What do you think is a faster path to carpel tunnel — waving your hands, or moving your fingers?
I can’t quote any studies on this, but first hand experience has taugh me to avoid using the mouse for very long without breaks.
Waving your hands is a very natural thing to do. I’d go so far as to say that that’s the way hands are meant to be used. Just look at what other apes do all day.
It’s a pity that the human animal is so willing to adapt. I don’t see how ending up atrophied in front of a computer is in any way good or necessary.
I don’t disagree with what you are saying, you are correct on every point. I’m just saying that the avg person looks at the computer as a tool. Maybe I’m wrong, maybe its just the avg person 45+ years of age that lives in the western civilization.
But very few professional people I know, baring those who have chosen computers as their profession, after they have graduated from college look at the computer just as a tool. I would like to see them utilize it better but its going to be quite some time before you see it being used to its full potential.
I work for a division of General Dynamics and with a company like that you would expect that the employees would utilize the computer more than say a company like GM. But they don’t. I have friends and family that work at NCR, Standard Register, Lexis-Nexis, IBM, SAIC, and various other technology driven companies. And I can tell you first hand that the companies do not utilize computers and related technology in this maner. E-Mail is the number one used tool, most have a policy against IM, forget video confrencing you are luky if you can get them to use virtual confrence rooms. Your phone/voice mail are not integrated into a colaboration suite, hell most of them are still using 10/100 LAN’s, it will be 2-3 years before they will see Wi-FI networks in most of these places.

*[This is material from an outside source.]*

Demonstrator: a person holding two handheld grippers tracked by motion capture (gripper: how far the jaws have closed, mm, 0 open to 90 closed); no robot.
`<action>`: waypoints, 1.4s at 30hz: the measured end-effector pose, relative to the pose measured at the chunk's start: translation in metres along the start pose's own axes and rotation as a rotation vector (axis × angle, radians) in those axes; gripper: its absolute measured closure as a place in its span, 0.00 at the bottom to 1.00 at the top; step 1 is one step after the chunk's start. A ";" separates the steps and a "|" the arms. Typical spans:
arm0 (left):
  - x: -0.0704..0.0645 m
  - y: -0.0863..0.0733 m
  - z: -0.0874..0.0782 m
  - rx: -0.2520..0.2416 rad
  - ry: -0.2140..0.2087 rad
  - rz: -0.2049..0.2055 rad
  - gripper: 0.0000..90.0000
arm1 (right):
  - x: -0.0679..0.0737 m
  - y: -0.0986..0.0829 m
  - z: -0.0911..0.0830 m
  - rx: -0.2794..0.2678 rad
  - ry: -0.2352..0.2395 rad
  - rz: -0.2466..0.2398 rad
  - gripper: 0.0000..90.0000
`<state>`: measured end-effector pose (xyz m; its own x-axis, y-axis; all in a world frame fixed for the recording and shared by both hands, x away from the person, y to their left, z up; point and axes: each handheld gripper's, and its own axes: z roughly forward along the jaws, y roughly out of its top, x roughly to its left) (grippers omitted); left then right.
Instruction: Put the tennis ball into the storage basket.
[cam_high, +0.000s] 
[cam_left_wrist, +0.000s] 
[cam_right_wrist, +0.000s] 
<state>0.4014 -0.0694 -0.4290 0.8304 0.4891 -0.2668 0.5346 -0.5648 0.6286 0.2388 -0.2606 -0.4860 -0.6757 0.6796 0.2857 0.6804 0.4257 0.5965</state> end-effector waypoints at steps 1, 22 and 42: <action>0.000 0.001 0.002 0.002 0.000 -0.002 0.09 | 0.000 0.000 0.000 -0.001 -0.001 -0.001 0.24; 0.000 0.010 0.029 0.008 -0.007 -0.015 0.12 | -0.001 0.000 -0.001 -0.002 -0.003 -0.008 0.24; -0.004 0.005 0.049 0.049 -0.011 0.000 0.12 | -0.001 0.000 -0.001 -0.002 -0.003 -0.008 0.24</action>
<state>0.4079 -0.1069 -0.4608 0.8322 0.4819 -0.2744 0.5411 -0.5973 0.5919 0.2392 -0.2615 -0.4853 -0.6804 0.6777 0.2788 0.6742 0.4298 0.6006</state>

Universities are awesome places to implement these technologies and they should becuase they are educating the next generation of professional workers, but in the real world most companies don’t have bottomless pockets of cash. They look at how to keep their expenses low and most equate change to core technologies as a major expense. They have to pay for the hardware, software, educating employees on how to use the technology, the cost involved in supporting the technology, and if they become dependant on it, the cost of lost opportunities when the technology fails.
Many people don’t rely on these technologies to make it through thier daily lives, some do – I do, but most still look at it as a tool/utility, the same way they look at their tv, washing machine, or toaster. These are the same people who won’t use ATMs, pay-at-the-pump to fuel their cars, or self-serve check out lines at the store.

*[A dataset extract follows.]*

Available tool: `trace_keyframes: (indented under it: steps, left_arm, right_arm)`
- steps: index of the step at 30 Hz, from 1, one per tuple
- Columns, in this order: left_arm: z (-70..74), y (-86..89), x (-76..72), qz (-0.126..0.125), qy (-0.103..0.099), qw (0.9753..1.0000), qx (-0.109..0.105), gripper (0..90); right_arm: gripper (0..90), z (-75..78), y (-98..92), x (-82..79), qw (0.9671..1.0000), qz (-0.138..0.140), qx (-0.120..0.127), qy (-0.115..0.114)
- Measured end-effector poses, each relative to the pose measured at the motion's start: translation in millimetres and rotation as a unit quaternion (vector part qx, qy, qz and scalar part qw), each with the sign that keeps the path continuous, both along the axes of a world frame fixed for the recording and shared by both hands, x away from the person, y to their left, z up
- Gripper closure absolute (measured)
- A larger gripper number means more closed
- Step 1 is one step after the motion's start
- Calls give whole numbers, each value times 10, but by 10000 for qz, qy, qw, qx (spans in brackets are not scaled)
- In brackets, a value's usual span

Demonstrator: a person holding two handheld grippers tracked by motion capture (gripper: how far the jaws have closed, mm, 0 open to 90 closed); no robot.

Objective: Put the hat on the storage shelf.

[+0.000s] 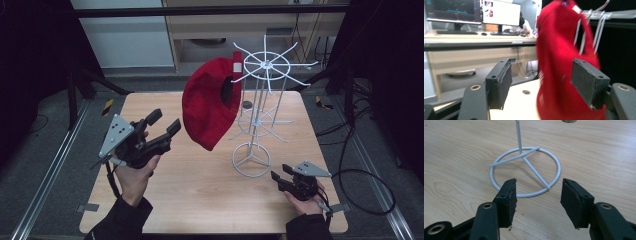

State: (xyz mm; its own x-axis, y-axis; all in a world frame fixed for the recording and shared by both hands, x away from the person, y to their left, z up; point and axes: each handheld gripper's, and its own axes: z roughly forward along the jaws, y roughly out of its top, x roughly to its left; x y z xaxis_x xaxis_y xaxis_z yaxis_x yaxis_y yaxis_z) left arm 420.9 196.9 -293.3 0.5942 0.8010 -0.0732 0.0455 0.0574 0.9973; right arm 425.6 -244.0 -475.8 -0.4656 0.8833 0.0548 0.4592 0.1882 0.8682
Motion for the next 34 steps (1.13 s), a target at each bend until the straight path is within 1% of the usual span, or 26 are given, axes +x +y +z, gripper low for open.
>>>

To assume that all people will use these thing just becuase they are available is just as much a misconception as thinking everyone has gone out and bought a DVD player becuase its better than VHS, or replaced their 35mm camera with a Digital one. Things will be different 10 years from now when the old gard is replaced by technology savy people, but there are still people in the US that don’t have electricity, or indoor tolits, and those have been around for more than 100 years.